Stored data Block Start

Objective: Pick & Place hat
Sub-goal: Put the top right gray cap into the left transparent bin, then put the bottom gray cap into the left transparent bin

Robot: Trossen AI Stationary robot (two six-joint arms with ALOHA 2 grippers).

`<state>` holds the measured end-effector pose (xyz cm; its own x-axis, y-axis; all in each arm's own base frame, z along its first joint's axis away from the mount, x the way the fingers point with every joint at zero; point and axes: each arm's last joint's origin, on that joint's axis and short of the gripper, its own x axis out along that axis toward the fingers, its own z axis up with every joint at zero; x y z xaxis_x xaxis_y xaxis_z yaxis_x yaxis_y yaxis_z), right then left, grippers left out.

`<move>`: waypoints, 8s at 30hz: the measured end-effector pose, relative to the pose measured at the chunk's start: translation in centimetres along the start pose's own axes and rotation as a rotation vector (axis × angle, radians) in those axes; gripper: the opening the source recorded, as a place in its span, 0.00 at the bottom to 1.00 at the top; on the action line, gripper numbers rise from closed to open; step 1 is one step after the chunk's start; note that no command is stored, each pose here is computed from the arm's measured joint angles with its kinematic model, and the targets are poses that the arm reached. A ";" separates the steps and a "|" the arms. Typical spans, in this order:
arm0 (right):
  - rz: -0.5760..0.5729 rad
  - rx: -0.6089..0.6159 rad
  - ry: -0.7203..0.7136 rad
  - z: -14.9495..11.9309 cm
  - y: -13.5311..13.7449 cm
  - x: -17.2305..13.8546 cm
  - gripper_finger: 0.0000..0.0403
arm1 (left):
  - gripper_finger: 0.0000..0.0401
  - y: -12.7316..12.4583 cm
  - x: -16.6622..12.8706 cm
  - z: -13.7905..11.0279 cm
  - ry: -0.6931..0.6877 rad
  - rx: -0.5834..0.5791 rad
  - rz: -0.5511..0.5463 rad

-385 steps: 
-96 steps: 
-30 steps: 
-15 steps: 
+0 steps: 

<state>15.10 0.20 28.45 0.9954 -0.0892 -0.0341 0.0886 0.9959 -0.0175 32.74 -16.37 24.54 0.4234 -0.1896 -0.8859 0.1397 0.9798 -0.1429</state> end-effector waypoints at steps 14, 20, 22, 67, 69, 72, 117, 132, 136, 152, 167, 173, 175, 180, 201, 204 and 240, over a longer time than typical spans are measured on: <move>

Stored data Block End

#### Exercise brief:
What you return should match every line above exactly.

#### Finished task:
Objective: Pick & Place hat
Sub-goal: Put the top right gray cap into the left transparent bin, then put the bottom gray cap into the left transparent bin

Robot: Trossen AI Stationary robot (two six-joint arms with ALOHA 2 grippers).

`<state>` holds the measured end-effector pose (xyz cm; its own x-axis, y-axis; all in each arm's own base frame, z along its first joint's axis away from the mount, x the way the fingers point with every joint at zero; point and axes: each arm's last joint's origin, on that joint's axis and short of the gripper, its own x axis out along that axis toward the fingers, its own z axis up with every joint at zero; x y z xaxis_x xaxis_y xaxis_z yaxis_x yaxis_y yaxis_z), right then left, grippers left out.

`<move>`: waypoints, 8s at 30hz: the measured end-effector pose, relative to the pose measured at the chunk's start: translation in centimetres along the start pose's own axes and rotation as a rotation vector (axis × angle, radians) in those axes; gripper: the opening the source recorded, as a place in its span, 0.00 at the bottom to 1.00 at the top; on the action line, gripper numbers rise from closed to open; step 1 is one step after the chunk's start; note that no command is stored, each pose here is computed from the arm's measured joint angles with its kinematic model, and the targets are poses that the arm reached. A ";" separates the steps and a "|" the arms. Typical spans, in this order:
arm0 (right):
  - rz: -0.5760..0.5729 rad
  - rx: -0.6089..0.6159 rad
  - ry: -0.7203..0.7136 rad
  - z: -14.9495..11.9309 cm
  - y: -13.5311..13.7449 cm
  - x: -17.2305..13.8546 cm
  - gripper_finger: 0.0000..0.0403
arm1 (left):
  - gripper_finger: 0.0000..0.0401
  - y: -12.7316..12.4583 cm
  - x: -16.6622..12.8706 cm
  - z: -13.7905..11.0279 cm
  - ry: -0.6931..0.6877 rad
  - rx: -0.5834..0.5791 rad
  - rz: -0.5511..0.5463 rad

-385 steps: 
-96 steps: 
-30 steps: 
-15 steps: 
+0 steps: 

<state>15.10 0.20 28.45 0.9954 -0.0892 -0.0341 0.0886 0.9959 -0.0175 32.74 -16.37 24.54 0.4234 -0.1896 -0.8859 0.1397 0.9798 -0.1429</state> end-effector waypoints at steps 14, 20, 22, 67, 69, 72, 117, 132, 136, 152, 167, 173, 175, 180, 201, 204 and 240, over a longer time than typical spans are measured on: <move>

The work on the exercise is done.